ASSIGNED TASK:
Repeat every line below exactly, word for word.

DATA SEGMENT:
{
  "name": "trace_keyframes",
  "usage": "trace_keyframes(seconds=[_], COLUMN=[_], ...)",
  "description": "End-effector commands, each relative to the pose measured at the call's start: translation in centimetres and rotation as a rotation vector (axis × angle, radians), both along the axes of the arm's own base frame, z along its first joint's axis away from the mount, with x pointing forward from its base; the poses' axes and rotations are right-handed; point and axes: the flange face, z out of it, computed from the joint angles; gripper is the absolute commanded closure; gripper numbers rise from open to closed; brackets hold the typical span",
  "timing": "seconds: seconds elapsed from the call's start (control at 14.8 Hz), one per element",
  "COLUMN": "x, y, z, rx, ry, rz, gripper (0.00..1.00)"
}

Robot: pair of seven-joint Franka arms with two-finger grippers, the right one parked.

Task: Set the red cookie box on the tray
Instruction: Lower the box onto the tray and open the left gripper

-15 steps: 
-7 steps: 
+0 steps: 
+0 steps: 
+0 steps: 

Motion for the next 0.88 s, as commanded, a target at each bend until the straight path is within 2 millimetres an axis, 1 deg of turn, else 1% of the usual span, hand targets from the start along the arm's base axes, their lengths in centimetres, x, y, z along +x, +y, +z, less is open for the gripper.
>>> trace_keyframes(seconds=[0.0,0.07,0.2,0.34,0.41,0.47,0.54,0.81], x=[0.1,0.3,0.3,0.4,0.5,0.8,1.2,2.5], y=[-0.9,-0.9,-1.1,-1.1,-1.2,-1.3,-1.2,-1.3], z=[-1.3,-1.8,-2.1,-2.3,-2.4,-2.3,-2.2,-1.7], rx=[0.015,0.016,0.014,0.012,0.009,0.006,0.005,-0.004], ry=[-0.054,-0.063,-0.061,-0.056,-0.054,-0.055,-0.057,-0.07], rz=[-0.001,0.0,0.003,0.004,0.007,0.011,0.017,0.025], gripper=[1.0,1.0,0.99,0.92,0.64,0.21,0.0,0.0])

OUTPUT FOR THIS TASK:
{
  "name": "trace_keyframes",
  "usage": "trace_keyframes(seconds=[_], COLUMN=[_], ...)",
  "description": "End-effector commands, each relative to the pose measured at the call's start: translation in centimetres and rotation as a rotation vector (axis × angle, radians), both along the axes of the arm's own base frame, z along its first joint's axis away from the mount, with x pointing forward from its base; the poses' axes and rotations are right-handed; point and axes: the flange face, z out of it, computed from the joint angles; gripper is the absolute commanded closure; gripper numbers rise from open to closed; brackets hold the typical span",
  "timing": "seconds: seconds elapsed from the call's start (control at 14.8 Hz), one per element",
  "COLUMN": "x, y, z, rx, ry, rz, gripper (0.00..1.00)"
}

Robot: pair of seven-joint Franka arms with two-finger grippers, the right one parked.

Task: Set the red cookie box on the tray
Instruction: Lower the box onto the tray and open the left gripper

-15 steps: 
-7 steps: 
+0 steps: 
+0 steps: 
+0 steps: 

Motion for the next 0.88 s, as commanded, a target at each bend until the straight path is within 2 millimetres an axis, 1 deg of turn, else 1% of the usual span, hand targets from the start along the arm's base axes, their lengths in centimetres, x, y, z along +x, +y, +z, less is open for the gripper.
>>> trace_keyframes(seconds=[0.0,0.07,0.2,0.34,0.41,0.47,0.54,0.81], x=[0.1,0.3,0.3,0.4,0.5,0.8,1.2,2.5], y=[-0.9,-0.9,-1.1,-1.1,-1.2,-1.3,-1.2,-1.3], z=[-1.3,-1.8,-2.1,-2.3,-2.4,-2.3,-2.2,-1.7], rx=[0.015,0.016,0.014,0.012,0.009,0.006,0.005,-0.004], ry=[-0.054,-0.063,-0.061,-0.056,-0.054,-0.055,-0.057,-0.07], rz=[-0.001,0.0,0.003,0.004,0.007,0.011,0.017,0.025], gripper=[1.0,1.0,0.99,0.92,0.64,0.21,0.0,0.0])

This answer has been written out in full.